Beverley v. Biscailuz

270 P.2d 522, 125 Cal. App. 2d 515, 1954 Cal. App. LEXIS 1914
CourtCalifornia Court of Appeal
DecidedMay 26, 1954
DocketCiv. No. 19924
StatusPublished

This text of 270 P.2d 522 (Beverley v. Biscailuz) is published on Counsel Stack Legal Research, covering California Court of Appeal primary law. Counsel Stack provides free access to over 12 million legal documents including statutes, case law, regulations, and constitutions.

Bluebook
Beverley v. Biscailuz, 270 P.2d 522, 125 Cal. App. 2d 515, 1954 Cal. App. LEXIS 1914 (Cal. Ct. App. 1954).

Opinion

WOOD (Parker), J.

Defendant, as sheriff, sold certain real property under a writ of execution to a judgment creditor for the' amount of the judgment, interest, and costs.
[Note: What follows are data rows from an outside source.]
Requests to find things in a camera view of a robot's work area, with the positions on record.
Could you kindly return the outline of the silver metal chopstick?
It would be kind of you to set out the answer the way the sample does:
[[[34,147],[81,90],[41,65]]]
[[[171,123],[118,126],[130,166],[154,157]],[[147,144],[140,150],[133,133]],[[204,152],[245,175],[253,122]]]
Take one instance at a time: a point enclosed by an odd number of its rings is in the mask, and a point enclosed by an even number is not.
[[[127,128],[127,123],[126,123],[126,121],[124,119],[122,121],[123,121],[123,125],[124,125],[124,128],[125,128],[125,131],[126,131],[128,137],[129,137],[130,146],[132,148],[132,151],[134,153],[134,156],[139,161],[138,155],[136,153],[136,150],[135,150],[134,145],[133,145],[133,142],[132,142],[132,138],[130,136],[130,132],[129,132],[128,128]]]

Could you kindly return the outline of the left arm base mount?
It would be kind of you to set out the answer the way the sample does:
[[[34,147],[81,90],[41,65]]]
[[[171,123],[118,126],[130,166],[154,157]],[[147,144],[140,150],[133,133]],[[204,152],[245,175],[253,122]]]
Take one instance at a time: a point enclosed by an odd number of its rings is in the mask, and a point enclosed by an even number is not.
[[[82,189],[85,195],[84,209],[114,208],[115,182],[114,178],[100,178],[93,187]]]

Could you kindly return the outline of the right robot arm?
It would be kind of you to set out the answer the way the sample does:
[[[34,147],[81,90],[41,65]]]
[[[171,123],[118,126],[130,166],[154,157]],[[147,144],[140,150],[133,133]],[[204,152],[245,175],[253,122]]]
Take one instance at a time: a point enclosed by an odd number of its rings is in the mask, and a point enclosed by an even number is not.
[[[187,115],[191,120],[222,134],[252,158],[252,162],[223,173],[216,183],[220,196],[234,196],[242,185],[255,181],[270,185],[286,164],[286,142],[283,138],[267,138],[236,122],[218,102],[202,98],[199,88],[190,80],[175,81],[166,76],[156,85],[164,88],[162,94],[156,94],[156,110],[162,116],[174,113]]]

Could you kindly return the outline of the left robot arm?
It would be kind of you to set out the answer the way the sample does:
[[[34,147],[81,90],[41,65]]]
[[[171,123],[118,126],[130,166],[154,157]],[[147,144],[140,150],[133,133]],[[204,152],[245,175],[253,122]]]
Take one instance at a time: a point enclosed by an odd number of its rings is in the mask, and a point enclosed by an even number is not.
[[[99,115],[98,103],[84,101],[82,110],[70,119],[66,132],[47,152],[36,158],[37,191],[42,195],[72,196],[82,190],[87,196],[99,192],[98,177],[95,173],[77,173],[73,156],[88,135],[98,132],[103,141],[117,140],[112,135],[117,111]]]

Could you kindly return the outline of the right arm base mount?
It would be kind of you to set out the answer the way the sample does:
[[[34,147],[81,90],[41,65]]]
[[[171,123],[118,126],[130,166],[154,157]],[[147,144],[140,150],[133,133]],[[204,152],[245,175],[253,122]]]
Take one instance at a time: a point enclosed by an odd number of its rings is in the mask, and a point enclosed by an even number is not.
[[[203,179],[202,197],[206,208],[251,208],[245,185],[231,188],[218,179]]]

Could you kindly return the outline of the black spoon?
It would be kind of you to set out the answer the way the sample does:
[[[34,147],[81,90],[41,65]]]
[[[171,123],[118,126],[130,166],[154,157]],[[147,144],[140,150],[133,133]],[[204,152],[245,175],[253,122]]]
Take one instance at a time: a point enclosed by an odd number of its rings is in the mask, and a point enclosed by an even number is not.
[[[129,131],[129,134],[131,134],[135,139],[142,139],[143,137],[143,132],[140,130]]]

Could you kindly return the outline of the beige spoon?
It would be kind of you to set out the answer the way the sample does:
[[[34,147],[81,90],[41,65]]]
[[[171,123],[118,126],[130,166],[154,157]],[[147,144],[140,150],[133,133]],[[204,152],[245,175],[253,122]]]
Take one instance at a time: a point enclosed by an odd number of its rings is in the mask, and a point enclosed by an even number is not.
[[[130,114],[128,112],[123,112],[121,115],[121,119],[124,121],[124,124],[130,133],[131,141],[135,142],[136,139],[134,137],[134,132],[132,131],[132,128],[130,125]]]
That amount was more than the amount stated in a writ of attachment that had been levied, in the same action, upon the property. Plaintiff had acquired the property after the attachment had been levied and before the execution sale. The present action is to recover from the sheriff the amount which was in excess of the amount stated in the writ of attachment (plus interest thereon at 10 per cent per month and 25 per cent thereof as damages, under Gov. Code, § 26680). Judgment was for defendant. Plaintiff appeals.

[516]*516The record on appeal consists of the judgment roll and a stipulation hereinafter referred to.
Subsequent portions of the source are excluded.